I invite you to submit your own solution in the comments.
9 Comments
An SQL query of the following form should do it (pseudo-SQL):
select the variable names from the dictionary tables
where names in list-of-table-names
group by variable names
having count(*) = number-of-tables;
Use a case-shift function if required.
I have not tested this but the concept is fairly straightforward.
A slight deficiency is that you must count the list-of-table-names yourself.
Here is a PROC SQL solution:
proc sql noprint;
create table check as
select memname, name from sashelp.vcolumn
having libname = 'WORK' and count(name) > 1
and name not in('VAR1','VAR2') /* variables to ignore... */
order by memname,name;
quit;
This is easily generalizable to variables that appear in only one data set, all but one data set, and so forth.
You could combine the two SQL statements into a single statement.
The following query can be used to list common variables (regardless of case) among multiple data sets:
This can be used to find common variable(s) that will be overwritten when data sets are merged.

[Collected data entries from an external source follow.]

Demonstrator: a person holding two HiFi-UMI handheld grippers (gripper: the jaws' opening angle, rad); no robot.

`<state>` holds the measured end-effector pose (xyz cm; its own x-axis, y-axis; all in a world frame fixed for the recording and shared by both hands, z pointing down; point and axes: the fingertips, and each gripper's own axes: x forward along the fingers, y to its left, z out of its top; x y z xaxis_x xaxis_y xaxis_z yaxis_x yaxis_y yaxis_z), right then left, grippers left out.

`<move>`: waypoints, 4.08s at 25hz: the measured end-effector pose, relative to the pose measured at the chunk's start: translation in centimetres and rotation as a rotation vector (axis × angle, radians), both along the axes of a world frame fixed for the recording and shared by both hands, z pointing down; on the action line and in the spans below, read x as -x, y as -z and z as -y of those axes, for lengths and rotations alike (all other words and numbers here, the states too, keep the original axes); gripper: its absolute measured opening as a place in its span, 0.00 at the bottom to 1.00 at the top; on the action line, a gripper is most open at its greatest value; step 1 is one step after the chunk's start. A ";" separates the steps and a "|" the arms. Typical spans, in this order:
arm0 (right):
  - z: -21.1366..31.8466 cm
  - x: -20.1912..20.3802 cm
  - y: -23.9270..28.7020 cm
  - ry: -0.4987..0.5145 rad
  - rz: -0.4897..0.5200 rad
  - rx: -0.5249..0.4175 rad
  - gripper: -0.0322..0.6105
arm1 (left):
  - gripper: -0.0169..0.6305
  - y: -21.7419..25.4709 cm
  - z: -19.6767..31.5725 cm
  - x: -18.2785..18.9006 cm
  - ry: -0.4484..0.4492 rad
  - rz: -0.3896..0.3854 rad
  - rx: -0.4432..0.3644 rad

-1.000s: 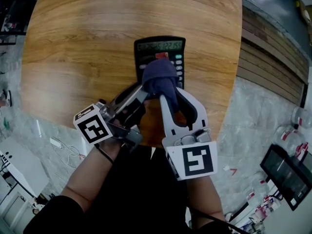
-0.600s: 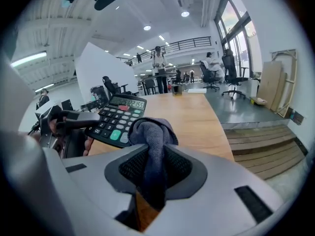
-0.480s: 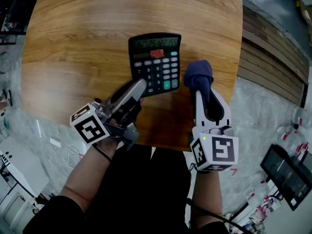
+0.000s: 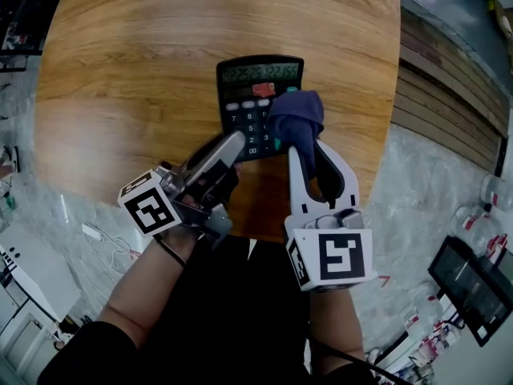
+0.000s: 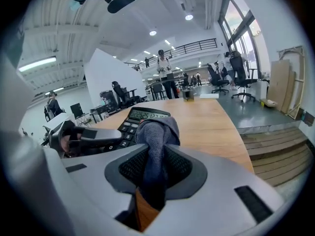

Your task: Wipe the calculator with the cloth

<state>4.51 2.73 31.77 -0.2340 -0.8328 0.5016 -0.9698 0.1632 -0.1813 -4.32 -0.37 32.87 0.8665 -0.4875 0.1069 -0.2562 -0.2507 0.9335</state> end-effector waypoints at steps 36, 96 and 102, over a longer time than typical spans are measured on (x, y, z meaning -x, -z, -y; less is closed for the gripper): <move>0.4 5.7 3.3 0.138 0.141 -0.052 0.18 | 0.14 -0.3 -1.8 -0.6 -0.107 0.040 -0.035; -1.2 6.4 0.9 0.199 0.003 -0.282 0.18 | 0.14 5.1 -0.5 -0.8 -0.102 -0.345 0.153; -4.9 3.2 1.9 0.200 -0.021 -0.302 0.18 | 0.14 5.2 -0.5 -0.6 -0.053 -0.317 0.130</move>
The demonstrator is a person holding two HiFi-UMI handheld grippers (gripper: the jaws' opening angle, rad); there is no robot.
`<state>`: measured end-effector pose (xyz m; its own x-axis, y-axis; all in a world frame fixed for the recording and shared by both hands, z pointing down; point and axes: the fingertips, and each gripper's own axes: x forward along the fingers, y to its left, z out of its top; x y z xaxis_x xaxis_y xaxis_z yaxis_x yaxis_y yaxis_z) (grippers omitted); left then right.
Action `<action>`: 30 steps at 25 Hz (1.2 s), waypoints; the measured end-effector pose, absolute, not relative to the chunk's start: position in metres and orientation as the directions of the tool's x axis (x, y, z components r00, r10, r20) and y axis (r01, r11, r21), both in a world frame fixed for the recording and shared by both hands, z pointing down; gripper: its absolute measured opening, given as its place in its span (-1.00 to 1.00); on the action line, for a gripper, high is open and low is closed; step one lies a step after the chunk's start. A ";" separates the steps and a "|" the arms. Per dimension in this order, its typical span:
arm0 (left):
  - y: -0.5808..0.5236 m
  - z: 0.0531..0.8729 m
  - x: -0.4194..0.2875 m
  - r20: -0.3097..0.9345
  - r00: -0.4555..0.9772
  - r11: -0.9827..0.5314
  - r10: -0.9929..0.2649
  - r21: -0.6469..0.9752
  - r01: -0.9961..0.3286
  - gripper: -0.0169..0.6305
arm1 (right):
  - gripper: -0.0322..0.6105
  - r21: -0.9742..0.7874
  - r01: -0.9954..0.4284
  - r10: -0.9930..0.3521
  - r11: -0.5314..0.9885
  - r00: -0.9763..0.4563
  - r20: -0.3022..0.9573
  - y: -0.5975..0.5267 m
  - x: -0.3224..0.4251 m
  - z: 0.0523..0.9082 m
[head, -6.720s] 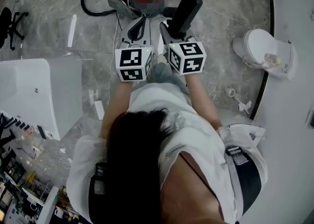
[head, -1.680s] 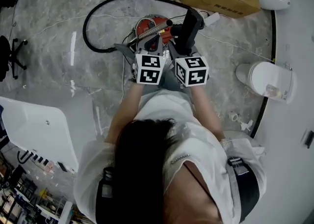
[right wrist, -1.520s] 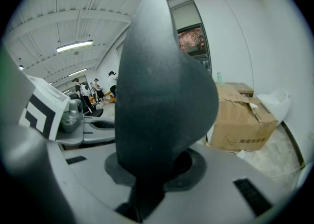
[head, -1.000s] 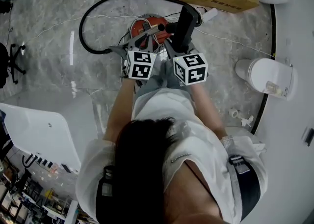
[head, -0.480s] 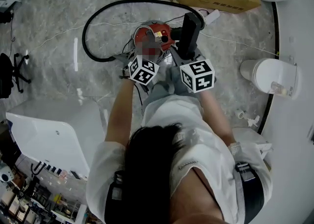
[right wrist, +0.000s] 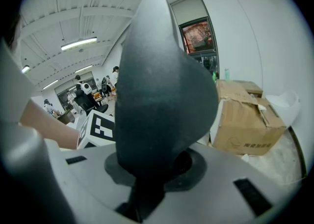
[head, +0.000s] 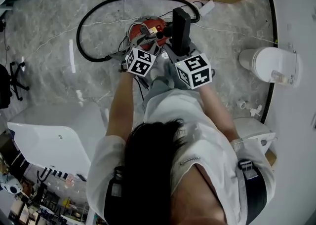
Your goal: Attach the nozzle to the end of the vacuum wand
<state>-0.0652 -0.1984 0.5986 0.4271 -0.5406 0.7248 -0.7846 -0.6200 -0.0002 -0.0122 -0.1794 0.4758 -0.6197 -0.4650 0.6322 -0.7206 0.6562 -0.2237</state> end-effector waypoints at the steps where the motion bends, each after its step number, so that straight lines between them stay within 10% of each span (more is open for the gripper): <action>1: -0.200 0.600 -0.066 0.723 0.433 -0.615 -0.538 0.014 -0.789 -0.39 | -0.61 -0.238 -0.723 -0.463 0.649 -0.623 0.631 -0.179 -0.013 0.476; 30: -0.204 0.605 -0.056 0.744 0.445 -0.637 -0.498 0.034 -0.770 -0.40 | -0.61 -0.354 -0.667 -0.375 0.655 -0.694 0.615 -0.174 -0.022 0.489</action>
<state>-0.0561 -0.2043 0.6050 0.4453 -0.4980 0.7441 -0.7698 -0.6374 0.0340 -0.0223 -0.1743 0.4891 -0.6941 -0.3746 0.6148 -0.6672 0.6554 -0.3539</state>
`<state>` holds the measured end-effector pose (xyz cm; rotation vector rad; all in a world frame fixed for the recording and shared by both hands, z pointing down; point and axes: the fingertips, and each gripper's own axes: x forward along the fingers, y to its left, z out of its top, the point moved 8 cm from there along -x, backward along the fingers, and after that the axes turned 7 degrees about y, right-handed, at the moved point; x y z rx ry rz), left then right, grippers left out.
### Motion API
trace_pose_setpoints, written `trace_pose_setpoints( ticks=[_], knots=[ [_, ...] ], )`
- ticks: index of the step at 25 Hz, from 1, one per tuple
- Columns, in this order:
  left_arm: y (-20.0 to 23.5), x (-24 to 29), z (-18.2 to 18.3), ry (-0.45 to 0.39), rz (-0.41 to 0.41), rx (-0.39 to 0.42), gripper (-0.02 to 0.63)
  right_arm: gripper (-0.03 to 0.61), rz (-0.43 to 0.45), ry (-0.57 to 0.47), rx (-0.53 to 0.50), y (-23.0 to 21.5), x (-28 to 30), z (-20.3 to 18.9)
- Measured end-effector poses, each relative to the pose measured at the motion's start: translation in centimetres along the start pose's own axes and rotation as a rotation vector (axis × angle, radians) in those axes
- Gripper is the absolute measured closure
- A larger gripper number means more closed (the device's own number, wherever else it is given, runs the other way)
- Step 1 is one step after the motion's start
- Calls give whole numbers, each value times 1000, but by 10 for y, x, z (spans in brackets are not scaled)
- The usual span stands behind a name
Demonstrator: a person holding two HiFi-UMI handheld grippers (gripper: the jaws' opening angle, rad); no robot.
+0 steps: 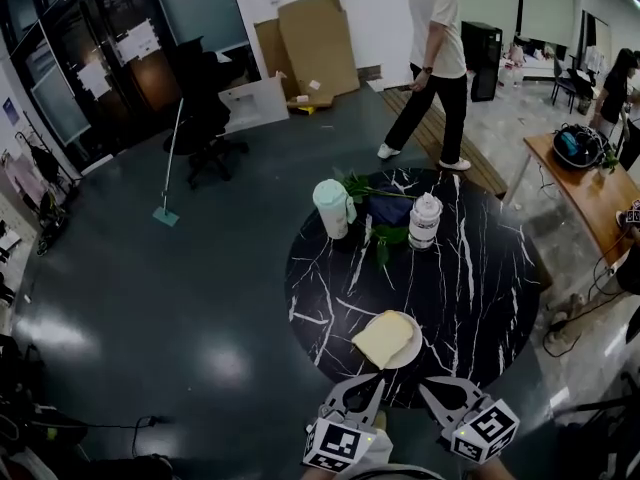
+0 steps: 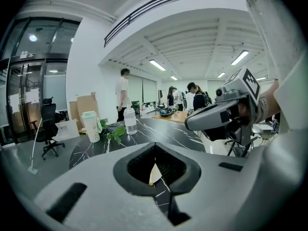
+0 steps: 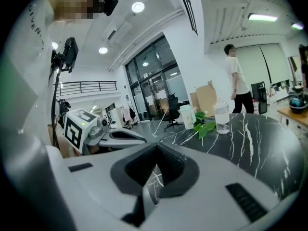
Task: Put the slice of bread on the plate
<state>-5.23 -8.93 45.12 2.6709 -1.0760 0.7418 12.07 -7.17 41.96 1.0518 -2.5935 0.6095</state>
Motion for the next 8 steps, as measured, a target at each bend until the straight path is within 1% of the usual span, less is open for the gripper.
trace_pose_setpoints(
  ticks=[8],
  knots=[
    [8, 3, -3, 4, 2, -13, 604, 569, -17, -1, -1, -5, 2, 0]
  ],
)
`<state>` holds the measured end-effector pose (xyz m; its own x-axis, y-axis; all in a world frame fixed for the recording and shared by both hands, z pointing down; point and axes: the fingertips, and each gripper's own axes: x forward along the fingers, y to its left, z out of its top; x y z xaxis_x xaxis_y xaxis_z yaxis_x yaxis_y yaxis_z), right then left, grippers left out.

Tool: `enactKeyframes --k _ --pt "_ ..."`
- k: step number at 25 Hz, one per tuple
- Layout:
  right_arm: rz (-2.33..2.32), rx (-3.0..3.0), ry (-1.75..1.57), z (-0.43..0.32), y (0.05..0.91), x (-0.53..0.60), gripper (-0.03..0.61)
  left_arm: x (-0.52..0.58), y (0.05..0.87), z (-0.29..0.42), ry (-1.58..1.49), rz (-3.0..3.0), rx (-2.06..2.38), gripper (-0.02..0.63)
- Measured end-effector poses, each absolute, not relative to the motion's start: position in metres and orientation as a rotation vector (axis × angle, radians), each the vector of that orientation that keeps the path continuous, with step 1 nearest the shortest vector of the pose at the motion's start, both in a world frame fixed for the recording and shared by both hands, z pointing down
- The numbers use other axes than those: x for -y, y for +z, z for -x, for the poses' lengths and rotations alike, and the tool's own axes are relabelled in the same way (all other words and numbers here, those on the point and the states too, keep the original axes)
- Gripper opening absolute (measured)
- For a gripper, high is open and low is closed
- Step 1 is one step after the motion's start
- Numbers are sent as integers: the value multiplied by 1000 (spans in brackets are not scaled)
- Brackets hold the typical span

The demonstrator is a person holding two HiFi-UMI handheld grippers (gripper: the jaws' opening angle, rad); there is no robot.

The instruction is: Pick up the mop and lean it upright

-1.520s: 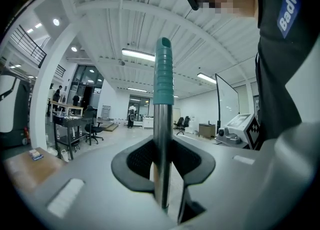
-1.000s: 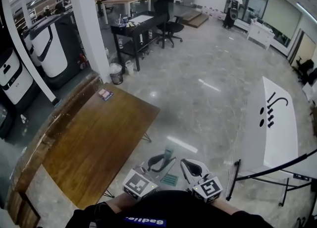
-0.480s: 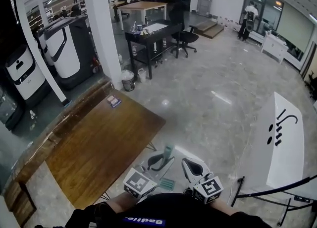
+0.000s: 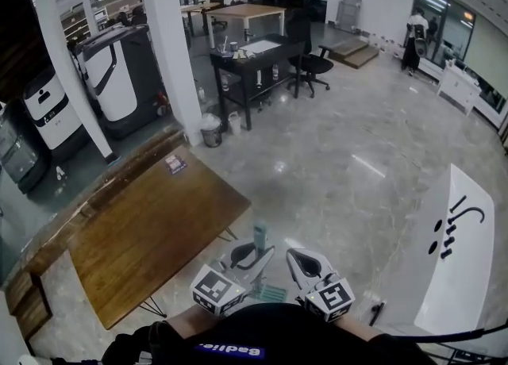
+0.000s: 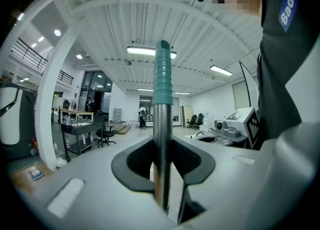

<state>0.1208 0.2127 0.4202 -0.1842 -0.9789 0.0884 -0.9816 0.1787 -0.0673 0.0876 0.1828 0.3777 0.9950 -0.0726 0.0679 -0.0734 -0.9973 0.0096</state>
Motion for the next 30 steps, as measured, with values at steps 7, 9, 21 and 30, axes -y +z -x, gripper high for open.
enactKeyframes --k 7,9,21,30 --pt "-2029 2386 200 -189 431 -230 2 -194 379 -153 90 -3119 138 109" --pt "-2042 2373 224 -202 435 -235 2 -195 378 -170 103 -3117 137 109" --pt "-2115 2238 297 -266 451 -209 3 -172 382 -246 28 -3093 -67 109" --pt "-2172 2154 257 -296 438 -136 3 -108 383 -273 8 -3061 -194 109"
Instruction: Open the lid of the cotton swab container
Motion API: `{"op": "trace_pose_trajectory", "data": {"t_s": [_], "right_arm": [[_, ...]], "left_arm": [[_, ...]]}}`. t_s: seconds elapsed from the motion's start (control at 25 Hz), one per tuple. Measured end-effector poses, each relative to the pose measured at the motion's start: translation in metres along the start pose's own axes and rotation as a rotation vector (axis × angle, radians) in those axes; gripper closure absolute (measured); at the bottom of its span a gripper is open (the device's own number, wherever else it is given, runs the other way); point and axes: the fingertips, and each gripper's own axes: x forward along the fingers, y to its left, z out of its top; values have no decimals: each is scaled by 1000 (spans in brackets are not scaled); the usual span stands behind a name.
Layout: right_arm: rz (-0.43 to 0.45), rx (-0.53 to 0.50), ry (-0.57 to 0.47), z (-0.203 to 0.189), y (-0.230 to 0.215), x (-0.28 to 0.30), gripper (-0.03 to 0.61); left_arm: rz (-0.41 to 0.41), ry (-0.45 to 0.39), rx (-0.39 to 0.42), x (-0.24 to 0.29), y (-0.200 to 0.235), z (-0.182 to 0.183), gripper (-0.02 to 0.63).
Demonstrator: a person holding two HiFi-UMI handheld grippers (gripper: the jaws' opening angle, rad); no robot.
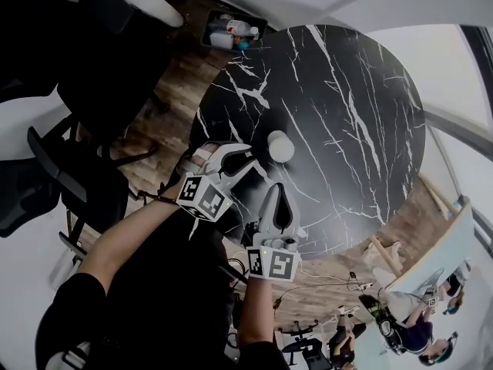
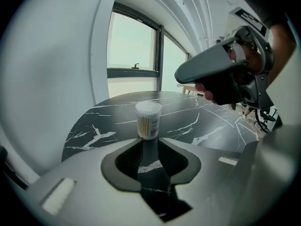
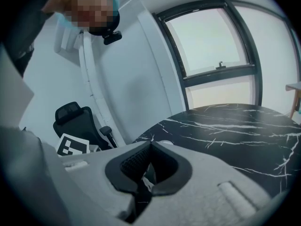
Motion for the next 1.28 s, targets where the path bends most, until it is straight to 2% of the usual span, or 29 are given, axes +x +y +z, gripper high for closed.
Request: {"op": "trace_pose_trajectory", "data": {"t_s": [0.2,0.44,0.76,0.92,1.16,1.28], "right_arm": [[-6,9,9,-5,-3,2,583],[-22,16,16,-9,-9,3,583],[-31,32,38,-17,-10,4,583],[-33,40,48,-22,-10,3,583],[-36,56,57,-25,-10,0,583],[-40,61,67,-27,-11,-1,583]], "left_arm": [[-30,7,62,11,2,3,453],[-63,1,57,26,8,8,428],[-116,30,151,39,12,7,371],[-162,20,179,44,13,12,345],[-269,47,214,54,9,15,336],[-293,59,244,61,7,16,325]]}}
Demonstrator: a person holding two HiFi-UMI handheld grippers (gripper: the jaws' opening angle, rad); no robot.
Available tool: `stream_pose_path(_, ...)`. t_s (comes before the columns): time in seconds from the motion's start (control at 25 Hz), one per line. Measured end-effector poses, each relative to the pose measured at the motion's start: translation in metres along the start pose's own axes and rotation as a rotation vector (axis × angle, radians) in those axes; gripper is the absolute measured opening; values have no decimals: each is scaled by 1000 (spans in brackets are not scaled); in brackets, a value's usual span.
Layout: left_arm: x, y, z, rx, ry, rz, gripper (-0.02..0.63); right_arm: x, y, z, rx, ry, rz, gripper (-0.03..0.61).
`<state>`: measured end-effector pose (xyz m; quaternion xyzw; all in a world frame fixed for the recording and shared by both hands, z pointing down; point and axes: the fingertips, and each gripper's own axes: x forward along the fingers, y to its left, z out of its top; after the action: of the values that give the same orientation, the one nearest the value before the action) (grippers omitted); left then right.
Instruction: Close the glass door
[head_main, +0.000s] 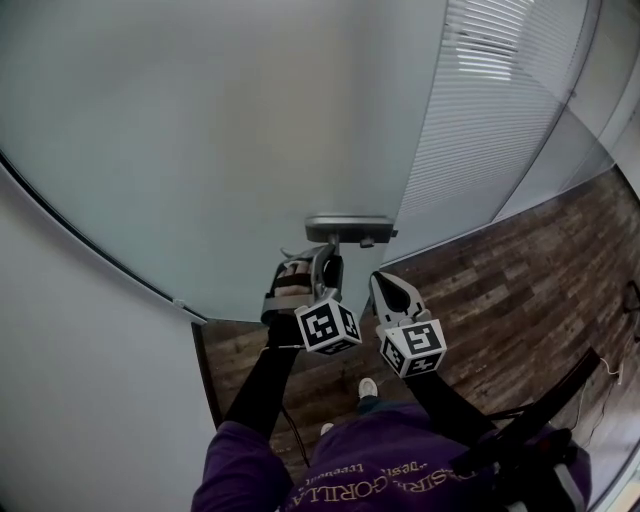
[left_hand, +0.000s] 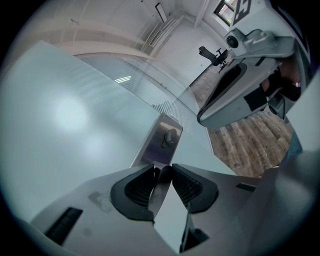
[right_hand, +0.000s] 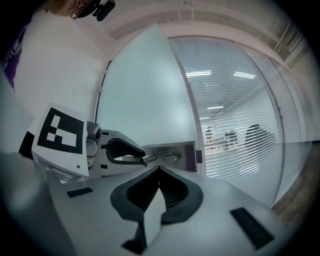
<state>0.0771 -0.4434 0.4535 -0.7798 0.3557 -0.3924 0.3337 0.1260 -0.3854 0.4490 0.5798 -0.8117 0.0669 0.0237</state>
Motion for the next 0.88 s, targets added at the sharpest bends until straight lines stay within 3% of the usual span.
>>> stream_pose_path(0.88,51,29,-6,-82,74,67,114,32,-41,2,-39,2,94,-9)
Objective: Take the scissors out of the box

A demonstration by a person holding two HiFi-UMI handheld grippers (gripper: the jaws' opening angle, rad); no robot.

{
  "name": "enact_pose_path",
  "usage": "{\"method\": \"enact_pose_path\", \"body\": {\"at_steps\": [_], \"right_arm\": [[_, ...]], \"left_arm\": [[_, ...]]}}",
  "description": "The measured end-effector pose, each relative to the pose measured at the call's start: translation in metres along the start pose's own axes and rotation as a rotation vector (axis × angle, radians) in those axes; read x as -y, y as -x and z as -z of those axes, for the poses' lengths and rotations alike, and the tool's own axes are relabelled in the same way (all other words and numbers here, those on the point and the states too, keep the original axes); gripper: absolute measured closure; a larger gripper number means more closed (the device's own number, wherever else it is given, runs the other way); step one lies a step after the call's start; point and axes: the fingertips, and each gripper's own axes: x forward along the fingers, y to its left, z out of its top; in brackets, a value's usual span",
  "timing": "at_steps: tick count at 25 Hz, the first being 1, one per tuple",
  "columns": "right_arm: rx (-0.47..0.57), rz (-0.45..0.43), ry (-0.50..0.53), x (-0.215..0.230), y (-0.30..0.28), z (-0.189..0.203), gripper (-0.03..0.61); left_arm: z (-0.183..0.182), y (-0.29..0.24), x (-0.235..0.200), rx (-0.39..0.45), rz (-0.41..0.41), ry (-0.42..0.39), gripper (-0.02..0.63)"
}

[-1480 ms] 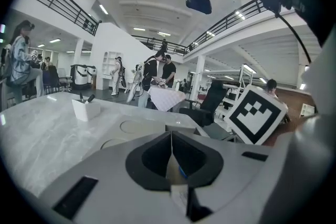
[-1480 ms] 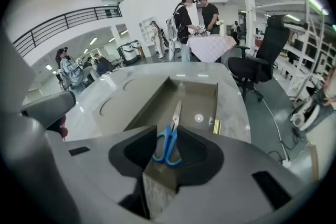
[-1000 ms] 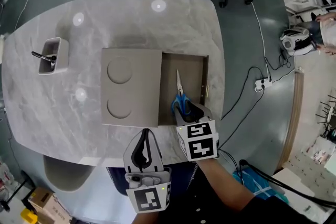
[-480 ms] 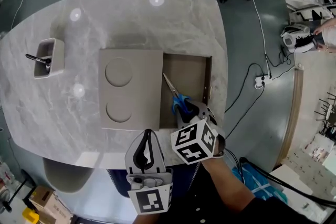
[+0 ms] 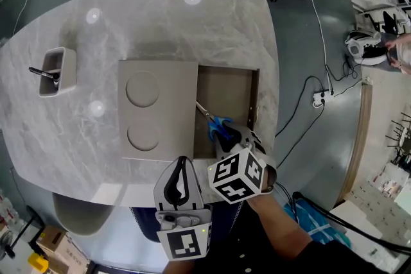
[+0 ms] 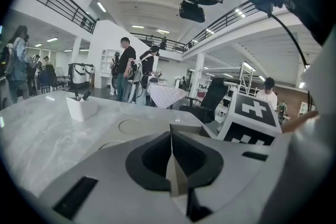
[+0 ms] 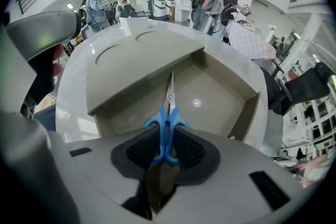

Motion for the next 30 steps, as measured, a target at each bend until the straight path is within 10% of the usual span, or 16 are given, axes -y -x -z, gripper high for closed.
{"method": "enact_pose_path", "body": {"at_steps": [17,30], "right_arm": [[0.107,0.045,0.030,0.020,0.052,0.003,0.500],[0.423,0.110,0.016,0.044,0.165,-0.039,0.500]], "left_arm": [[-0.017,0.010,0.032,0.029,0.002,0.000,0.597],[-0.076,0.038,0.067,0.159,-0.025,-0.041,0.597]]}}
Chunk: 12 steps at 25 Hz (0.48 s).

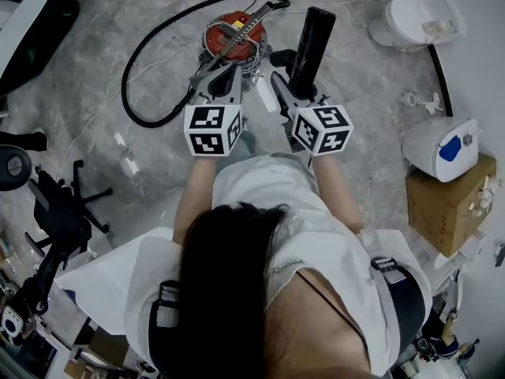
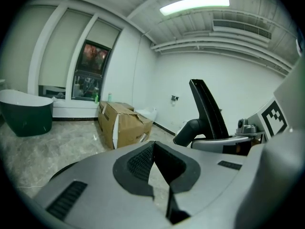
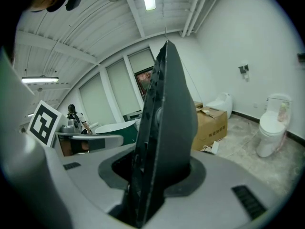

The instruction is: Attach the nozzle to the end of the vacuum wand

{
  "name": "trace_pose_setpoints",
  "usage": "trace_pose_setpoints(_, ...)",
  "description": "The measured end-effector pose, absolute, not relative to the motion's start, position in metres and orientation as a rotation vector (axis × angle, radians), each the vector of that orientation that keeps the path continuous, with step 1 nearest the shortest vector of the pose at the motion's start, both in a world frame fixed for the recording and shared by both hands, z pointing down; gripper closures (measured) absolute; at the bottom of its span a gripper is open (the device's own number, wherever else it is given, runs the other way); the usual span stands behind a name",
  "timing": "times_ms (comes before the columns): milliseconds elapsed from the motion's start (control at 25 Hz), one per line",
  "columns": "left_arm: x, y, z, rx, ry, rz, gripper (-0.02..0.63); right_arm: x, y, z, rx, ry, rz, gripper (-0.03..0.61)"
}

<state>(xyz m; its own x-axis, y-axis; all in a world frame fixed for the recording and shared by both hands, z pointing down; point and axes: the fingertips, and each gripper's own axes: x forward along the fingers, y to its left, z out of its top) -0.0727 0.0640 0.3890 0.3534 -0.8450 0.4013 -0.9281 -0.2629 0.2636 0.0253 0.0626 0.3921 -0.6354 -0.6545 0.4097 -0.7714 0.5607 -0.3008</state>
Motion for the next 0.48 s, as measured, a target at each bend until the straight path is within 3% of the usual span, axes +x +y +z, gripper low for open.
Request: trace_pose_setpoints(480,-0.09,0.032,0.398,2.241,-1.452,0.301,0.612,0.005,0.033,0.395,1.276,-2.51,0.668,0.422)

Bost (2007) uses PROC SQL to rename common variables to prevent overwriting when merging two data sets. Young (2011) adapts this technique with a macro to prevent overwriting when merging more than two data sets.
Hi,
if I have a large number of files and all of them are supposed to have some( 1 or 2 )common variables). the objective is to see if there are some files which do not have the common variables and list them out .How to accomplish that? Also how to check if the length of these common variables are same across files?
This is a common question that is asked on the SAS Support Community for Base SAS. Include some sample data and you'll get a solution quicker.
Going a step ahead, what if out of , say we need to merge 10 datasets, some have common variables and some don't have, e.g., 3 out of 10 have a common variable. So after merging these 3(resulting dataset name: merge1) , you get hold of a variable which is common to 2 other datasets. so you perform merge on merge1 with these 2 datasets and keep doing so till you have merged all 10. For 10 datasets having numerous variables it's tedious to find common variables and the work is perplexed if you have, say, 50 datasets. Is there a technique to find out the common variables in any two datasets out of 50 datasets so that we can step forward to merge those.
Thanks,
R.
It sounds like you want to examine all pairwise data sets for common variables. This leads to "N choose 2" combinations to consider. Yes, that can be done. It would be straightforward in SAS/IML by using the ALLCOMB function. If you need more help or you want the solution by using SQL, post your question to the SAS Support Communities.
Thanks a lot Rick. I shall try ALLCOMB.